Recently my son and I traveled to Stanford from San Jose via Uber. We learned that we were paying less for the ride then the driver collected. What explains this? Uber is using AI to determine rates based on what consumers will be likely to pay given time of day and route. Using the technology it could be that Uber is focused on maximizing utilization to gain scale. Speaking of driving, self-driving cars are a hot new area of development. Tesla is working on electric self-driving semi-trucks. We are a few years off from seeing wide use of self-driving vehicles, but I wouldn’t bet against them being here in 10 years.
Google is already using AI in Google Maps. For example, AI is used to censor out license plate numbers and faces. It can also detect information from street signs. AI is used for routing drivers in the most efficient manner. There are many more examples of where AI is being used. In fact, it’s hard to think of an industry that isn’t using AI today.
Why is AI Growing so Rapidly?
There are several reasons for this. Mr. Ng points out two major factors: the amount of data we have and the amount of machine learning performance we have. In the first case, it is easy to recognize that we are awash in data. This has been enabled by the internet, computing and massive amounts of storage. We went from written mail to email. We have gone from store purchasing to online purchasing. We went from paper maps to online maps. Newspaper, what’s that? The print advertising industry has been in a multi-decade decline as advertising dollars have shifted massively to online forms. All said there are very few places where we don’t have online data.
As for processing power we have a few factors. First, we have a huge amount of raw processing power on computers. I have a 4-core Intel I7 processor that runs machine learning routines on a gigabyte of data in minutes. Aside from the most complex machine learning problems, we have enough computing power in our phones and PCs to do a heck of a lot of work. Now, on top of this there have been rapid advancements in the state of software.
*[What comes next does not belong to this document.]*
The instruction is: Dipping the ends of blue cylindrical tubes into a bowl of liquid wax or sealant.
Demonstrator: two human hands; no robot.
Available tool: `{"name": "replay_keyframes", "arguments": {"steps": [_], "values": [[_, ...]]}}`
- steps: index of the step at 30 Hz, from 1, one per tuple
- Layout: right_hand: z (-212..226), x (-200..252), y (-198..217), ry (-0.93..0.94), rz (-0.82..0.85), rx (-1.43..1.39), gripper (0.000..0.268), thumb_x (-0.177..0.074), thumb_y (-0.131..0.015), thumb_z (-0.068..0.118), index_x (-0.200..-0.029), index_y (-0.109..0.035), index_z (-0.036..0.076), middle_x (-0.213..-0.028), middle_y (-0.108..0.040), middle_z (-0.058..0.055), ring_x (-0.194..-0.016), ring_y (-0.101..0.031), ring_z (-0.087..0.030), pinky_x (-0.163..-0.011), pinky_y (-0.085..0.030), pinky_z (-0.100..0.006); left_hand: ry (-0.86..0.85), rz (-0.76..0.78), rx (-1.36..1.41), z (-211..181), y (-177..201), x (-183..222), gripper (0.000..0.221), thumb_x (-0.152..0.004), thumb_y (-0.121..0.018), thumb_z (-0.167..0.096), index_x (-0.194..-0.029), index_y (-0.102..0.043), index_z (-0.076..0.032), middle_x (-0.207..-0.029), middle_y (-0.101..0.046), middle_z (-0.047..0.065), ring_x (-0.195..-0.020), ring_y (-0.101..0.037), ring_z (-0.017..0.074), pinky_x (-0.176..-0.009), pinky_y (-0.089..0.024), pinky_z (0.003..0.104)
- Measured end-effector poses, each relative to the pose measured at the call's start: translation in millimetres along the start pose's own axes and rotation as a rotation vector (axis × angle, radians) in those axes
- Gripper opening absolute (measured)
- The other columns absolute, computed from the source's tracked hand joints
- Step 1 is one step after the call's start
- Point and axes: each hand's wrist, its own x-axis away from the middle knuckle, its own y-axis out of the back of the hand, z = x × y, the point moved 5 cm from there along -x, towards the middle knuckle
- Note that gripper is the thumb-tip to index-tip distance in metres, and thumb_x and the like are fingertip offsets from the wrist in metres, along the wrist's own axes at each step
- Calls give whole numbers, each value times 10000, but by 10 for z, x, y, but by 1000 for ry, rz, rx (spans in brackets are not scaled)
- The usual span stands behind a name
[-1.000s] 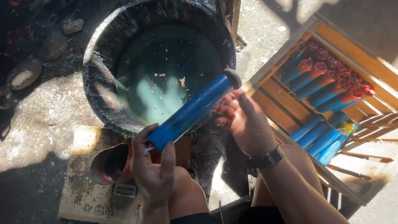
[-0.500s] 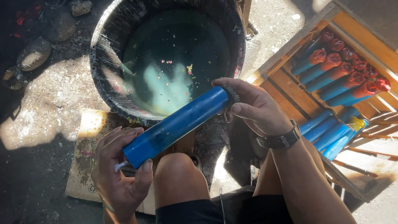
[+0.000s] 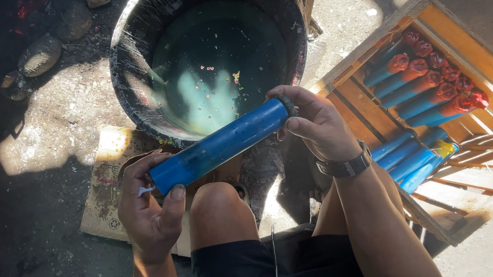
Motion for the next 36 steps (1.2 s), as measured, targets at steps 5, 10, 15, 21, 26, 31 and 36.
{"name": "replay_keyframes", "arguments": {"steps": [5,10,15,21,26,31,36], "values": [[-1,-4,15,6,8,-30,457,-807,-601,319,-1172,-450,89,-1083,-449,-87,-865,-484,-158,-650,-523,-238,-20,27,-2,-3,2,-23,395,-780,-516,-292,-1076,-468,-36,-1034,-525,106,-940,-551,210,-693,-474,266],[-74,-46,74,100,-30,-147,525,-750,-602,167,-1162,-401,-88,-1045,-485,-213,-831,-566,-202,-641,-559,-281,-58,23,130,163,15,-56,450,-744,-554,-284,-1023,-464,57,-977,-517,246,-891,-553,360,-605,-467,334],[-130,-60,113,62,-4,-149,558,-748,-606,218,-1168,-389,-78,-1062,-477,-228,-838,-570,-223,-646,-559,-293,-35,51,138,226,25,-47,443,-760,-538,-282,-1030,-449,58,-985,-516,269,-913,-537,380,-576,-473,353],[-149,-42,122,3,-25,-100,586,-763,-576,289,-1183,-385,-72,-1092,-481,-231,-832,-579,-220,-642,-551,-297,10,52,166,318,25,-46,441,-761,-535,-274,-1054,-437,41,-963,-515,246,-839,-554,321,-519,-482,328],[-28,-55,28,-94,-2,2,592,-820,-470,378,-1218,-369,-48,-1132,-453,-240,-892,-538,-265,-716,-506,-350,-39,38,72,76,-53,-91,431,-735,-574,-258,-1015,-471,53,-901,-522,252,-750,-567,320,-485,-491,344],[71,-77,-45,-47,-139,591,523,-816,-564,301,-1221,-424,1,-1161,-470,-214,-1061,-471,-386,-811,-439,-469,-303,101,-397,-245,-270,-264,399,-699,-634,-305,-997,-571,-48,-821,-581,107,-740,-592,296,-755,-441,453],[194,-94,-498,107,100,824,581,-736,-599,376,-1174,-470,16,-1109,-506,-223,-1011,-501,-408,-783,-449,-543,-466,107,-612,-220,-607,-315,347,-669,-654,-277,-936,-588,-66,-691,-581,88,-698,-609,267,-738,-451,457]]}}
I have open source software on my home machine that is capable of deep neural network generation. All open source. Machine learning software power coupled with high computing power is enabling the wave.
What are the Social and Ethical Issues Involved?
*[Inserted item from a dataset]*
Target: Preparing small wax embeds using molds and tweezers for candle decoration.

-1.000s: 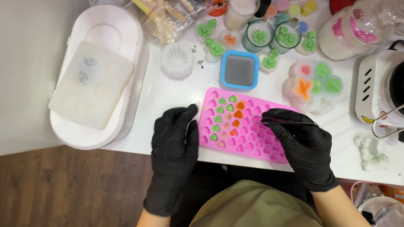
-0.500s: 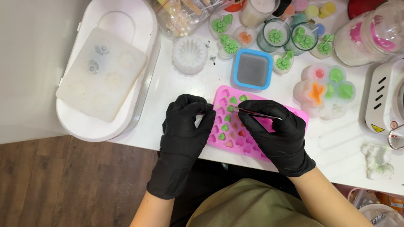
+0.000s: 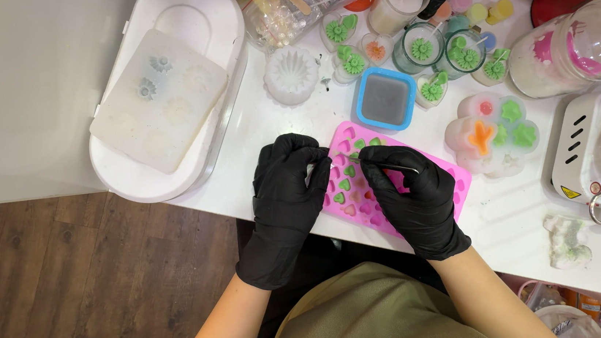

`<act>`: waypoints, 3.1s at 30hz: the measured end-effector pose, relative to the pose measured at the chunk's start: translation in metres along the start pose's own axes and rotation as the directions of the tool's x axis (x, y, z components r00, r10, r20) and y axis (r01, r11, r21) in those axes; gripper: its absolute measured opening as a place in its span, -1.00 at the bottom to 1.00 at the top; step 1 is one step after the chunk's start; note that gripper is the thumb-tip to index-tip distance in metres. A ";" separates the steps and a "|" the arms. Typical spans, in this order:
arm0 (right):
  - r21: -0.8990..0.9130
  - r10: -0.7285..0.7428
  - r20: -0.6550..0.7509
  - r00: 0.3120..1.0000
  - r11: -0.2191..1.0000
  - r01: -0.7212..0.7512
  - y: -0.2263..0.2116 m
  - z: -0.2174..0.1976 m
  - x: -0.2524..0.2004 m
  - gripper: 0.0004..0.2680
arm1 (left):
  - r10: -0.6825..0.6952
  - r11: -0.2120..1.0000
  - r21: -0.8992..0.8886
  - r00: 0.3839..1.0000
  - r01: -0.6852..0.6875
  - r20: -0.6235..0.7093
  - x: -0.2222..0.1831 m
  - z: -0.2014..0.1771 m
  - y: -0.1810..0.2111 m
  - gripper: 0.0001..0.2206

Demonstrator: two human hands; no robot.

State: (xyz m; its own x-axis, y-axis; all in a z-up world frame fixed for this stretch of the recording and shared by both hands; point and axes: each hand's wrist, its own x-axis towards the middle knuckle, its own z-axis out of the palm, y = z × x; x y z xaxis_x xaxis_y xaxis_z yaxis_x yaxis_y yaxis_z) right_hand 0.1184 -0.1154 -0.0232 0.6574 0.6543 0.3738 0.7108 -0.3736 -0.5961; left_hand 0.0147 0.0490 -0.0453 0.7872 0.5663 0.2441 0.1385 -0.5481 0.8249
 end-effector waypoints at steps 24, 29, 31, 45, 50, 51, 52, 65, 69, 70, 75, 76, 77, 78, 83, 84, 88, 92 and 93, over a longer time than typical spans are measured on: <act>0.098 0.062 0.000 0.998 0.993 -0.062 -0.004 -0.003 0.006 -0.83 | 0.002 1.000 -0.002 1.000 -0.002 -0.011 0.002 0.003 -0.004 -0.91; 0.112 0.021 0.012 1.000 0.993 -0.023 -0.004 0.002 0.008 -0.83 | 0.009 1.000 0.000 1.000 -0.009 -0.016 0.001 0.003 -0.006 -0.91; 0.093 0.013 0.024 1.000 0.996 -0.015 -0.005 0.001 0.008 -0.82 | 0.018 1.000 0.006 1.000 -0.018 -0.018 0.001 0.003 -0.006 -0.91; 0.155 0.035 0.018 0.999 0.987 -0.037 -0.001 0.003 0.005 -0.83 | 0.013 1.000 0.005 1.000 -0.013 -0.016 0.001 0.005 -0.007 -0.91; 0.116 0.036 0.005 0.999 0.993 -0.036 -0.001 0.002 0.006 -0.82 | 0.000 1.000 0.020 1.000 0.000 -0.011 0.001 0.004 -0.007 -0.91; 0.120 0.033 0.008 0.999 0.992 -0.034 -0.001 0.002 0.006 -0.83 | 0.005 1.000 0.014 1.000 -0.005 -0.012 0.001 0.004 -0.007 -0.91; 0.124 0.030 0.011 0.999 0.992 -0.032 0.000 0.003 0.006 -0.83 | 0.011 1.000 0.009 1.000 -0.011 -0.012 0.001 0.004 -0.008 -0.91; 0.133 0.029 0.021 0.999 0.991 -0.031 -0.001 0.008 0.007 -0.83 | 0.007 1.000 0.023 1.000 -0.007 -0.011 0.001 0.005 -0.007 -0.92; 0.173 0.046 0.035 0.998 0.984 -0.051 0.000 0.008 0.006 -0.83 | 0.017 1.000 0.013 1.000 -0.017 -0.017 0.001 0.004 -0.007 -0.92; 0.188 0.041 0.033 0.999 0.981 -0.046 0.000 0.009 0.005 -0.83 | 0.021 1.000 0.011 1.000 -0.020 -0.018 0.001 0.003 -0.007 -0.92; 0.253 0.067 0.046 0.997 0.965 -0.076 0.000 0.007 0.005 -0.84 | 0.024 1.000 0.008 1.000 -0.024 -0.021 0.001 0.004 -0.007 -0.91; 0.282 0.061 0.036 0.997 0.957 -0.069 0.001 0.007 0.004 -0.84 | 0.026 1.000 0.006 0.999 -0.025 -0.024 0.001 0.003 -0.006 -0.91; 0.283 0.060 0.036 0.998 0.957 -0.068 0.002 0.007 0.005 -0.84 | 0.026 1.000 0.008 0.999 -0.025 -0.024 0.001 0.003 -0.006 -0.91; 0.257 0.069 0.032 0.997 0.963 -0.075 0.002 0.007 0.005 -0.84 | 0.024 1.000 0.013 0.999 -0.024 -0.025 0.001 0.003 -0.006 -0.91; 0.122 0.046 0.024 0.999 0.991 -0.048 0.001 0.007 0.009 -0.84 | 0.022 1.000 0.018 1.000 -0.022 -0.020 0.000 0.005 -0.009 -0.91; 0.110 0.014 0.020 1.000 0.994 -0.016 0.000 0.007 0.009 -0.83 | 0.019 1.000 0.016 1.000 -0.019 -0.015 0.001 0.005 -0.009 -0.91; 0.140 0.014 0.037 0.999 0.990 -0.019 -0.002 0.007 0.009 -0.82 | 0.002 1.000 0.021 1.000 -0.002 -0.002 0.001 0.005 -0.008 -0.92; 0.166 0.014 0.040 0.999 0.986 -0.021 -0.001 0.006 0.007 -0.83 | -0.004 1.000 0.023 1.000 0.004 0.004 0.001 0.004 -0.007 -0.92; 0.215 0.022 0.043 0.999 0.976 -0.031 0.001 0.006 0.006 -0.83 | -0.005 1.000 0.023 1.000 0.005 0.006 0.001 0.004 -0.007 -0.92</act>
State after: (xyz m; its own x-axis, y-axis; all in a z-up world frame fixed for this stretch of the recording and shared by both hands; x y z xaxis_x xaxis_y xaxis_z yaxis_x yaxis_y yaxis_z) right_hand 0.1219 -0.1081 -0.0258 0.6615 0.6736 0.3297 0.6197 -0.2433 -0.7462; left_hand 0.0170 0.0508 -0.0529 0.7898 0.5658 0.2368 0.1565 -0.5591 0.8142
First, at the core, we are automating tasks humans used to do with AI. As a result, jobs will be lost. This is not unique to AI. Technology in general boosts productivity (more output per human), but comes at the cost of losing jobs. Certain industries will be impacted more than other industries. One example Mr. Ng gave was Medical Imaging Technicians. These people review diagnostic images and make determinations such as ‘does this person have a tumor’. These types of determinations can be made by machine learning techniques.
The Ethics of AI have also come under scrutiny. Just this morning, I watched an interview with an ex-Google marketing manager where he discussed the topic on CNBC. He acknowledged that using AI, companies have the power to ‘shape’ and ‘focus’ where people spend their time and money. Companies building the technology say that people benefit, but there is an inherent conflict of interest based on the profits they are driving.
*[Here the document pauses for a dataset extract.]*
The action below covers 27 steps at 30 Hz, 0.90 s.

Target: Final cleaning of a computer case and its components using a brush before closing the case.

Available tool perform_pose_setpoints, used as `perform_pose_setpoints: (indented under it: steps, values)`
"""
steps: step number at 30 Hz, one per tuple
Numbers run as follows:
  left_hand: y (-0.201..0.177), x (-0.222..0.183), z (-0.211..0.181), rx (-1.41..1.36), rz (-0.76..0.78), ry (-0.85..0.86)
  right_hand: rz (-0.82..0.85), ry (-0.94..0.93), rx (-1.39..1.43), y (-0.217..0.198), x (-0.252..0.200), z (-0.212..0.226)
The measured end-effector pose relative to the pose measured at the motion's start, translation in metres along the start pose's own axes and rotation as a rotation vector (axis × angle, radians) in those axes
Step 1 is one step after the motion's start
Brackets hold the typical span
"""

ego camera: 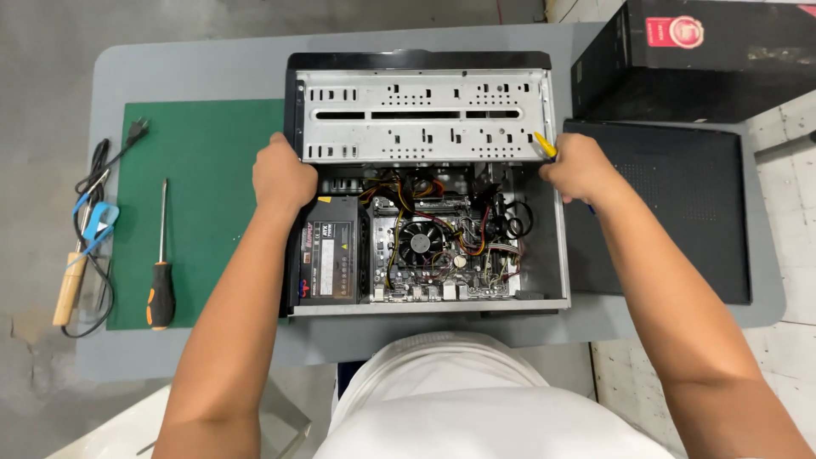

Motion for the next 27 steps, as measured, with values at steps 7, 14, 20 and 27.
perform_pose_setpoints:
  steps: [7, 14, 20, 27]
  values:
    - [-0.053, -0.005, -0.025, -0.108, -0.255, 0.082, -0.425, -0.304, -0.161, -0.037, 0.002, 0.015]
    - [-0.079, -0.058, -0.034, -0.355, -0.655, 0.230, -0.741, -0.514, 0.016, -0.050, -0.069, 0.045]
    - [-0.069, -0.106, -0.017, -0.413, -0.806, 0.215, -0.891, -0.602, -0.082, -0.032, -0.110, 0.013]
    - [-0.051, -0.123, 0.001, -0.440, -0.679, 0.224, -0.383, -0.213, -0.090, -0.040, -0.171, 0.019]
Point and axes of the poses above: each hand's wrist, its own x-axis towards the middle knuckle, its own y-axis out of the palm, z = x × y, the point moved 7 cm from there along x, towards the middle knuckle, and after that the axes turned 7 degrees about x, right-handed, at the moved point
Finally, there are concerns about the long term risk of AI to the human race. Sounds like a science fiction movie, but the idea is being openly discussed. Recently, Elon Musk, Tesla CEO, commented that we need to be aware of potential dangers of AI. Mark Zuckerberg, Facebook CEO, called his comments ‘irresponsible’. Mr. Ng’s point of view discussed in the Stanford talk is that sentient AI is a long way down the road. I don’t think that AI danger should be in the top 20 things that keep us up at night, but being aware of where AI is being used (for or against us) seems prudent.
Now that we have a good grounding for what AI is, I hope to do a follow-up article that goes into a bit more discussion on how it may impact investing going forward.